Weighing in on the ongoing health claims debate in Australia, Mehta pointed out that the sector’s stakeholders have not been able to settle on specific regulations covering health claims.

“This study found that while the nutrition claims were not incorrect they were misleading because they only promoted selective positive nutritional attributes of products and failed to disclose poor nutritional aspects of products,”​ she said.

Disclosure

For example, said Mehta, sweetened breakfast cereal promoting fortification with vitamins and minerals and failing to disclose high sugar content.

“This kind of marketing should be restricted so that parents who are primary purchasers of child-oriented products are not misled into thinking these products are healthy,”​ she said.

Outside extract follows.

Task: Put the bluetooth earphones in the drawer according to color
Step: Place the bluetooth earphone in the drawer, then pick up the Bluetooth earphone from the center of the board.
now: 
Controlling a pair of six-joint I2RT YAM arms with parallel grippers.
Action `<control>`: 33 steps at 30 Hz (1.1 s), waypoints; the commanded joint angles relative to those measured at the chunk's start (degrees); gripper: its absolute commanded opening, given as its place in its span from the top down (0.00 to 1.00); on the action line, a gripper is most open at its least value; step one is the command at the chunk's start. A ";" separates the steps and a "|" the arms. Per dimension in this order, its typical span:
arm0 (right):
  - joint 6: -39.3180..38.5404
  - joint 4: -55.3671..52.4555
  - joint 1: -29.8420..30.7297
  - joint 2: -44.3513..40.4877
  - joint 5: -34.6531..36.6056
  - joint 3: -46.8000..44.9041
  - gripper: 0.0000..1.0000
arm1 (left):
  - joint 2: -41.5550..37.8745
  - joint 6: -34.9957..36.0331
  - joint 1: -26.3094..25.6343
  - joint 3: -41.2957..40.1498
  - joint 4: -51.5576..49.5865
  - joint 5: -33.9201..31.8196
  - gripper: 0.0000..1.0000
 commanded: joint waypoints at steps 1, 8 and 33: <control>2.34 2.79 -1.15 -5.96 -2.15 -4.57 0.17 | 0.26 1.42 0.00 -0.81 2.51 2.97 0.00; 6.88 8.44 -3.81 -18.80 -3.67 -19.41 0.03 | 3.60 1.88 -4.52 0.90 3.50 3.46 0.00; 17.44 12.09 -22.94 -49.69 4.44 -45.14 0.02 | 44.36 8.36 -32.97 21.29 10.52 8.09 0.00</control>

According to Mehta, other unpublished research has found parents do rely on nutrition claims on food products to assist their consumer choices and children used these nutrition claims to persuade their parents to purchase products they desired.

On the food industry’s claims it has turned the corner, Mehta said that industry self-regulation of TV advertising is positive to a degree.

“Unhealthy food advertising has reduced on children’s programs but Australian children watch peak viewing time [not classified as children’s programs] in far greater numbers and advertising has not decreased in these programs,”​ she said.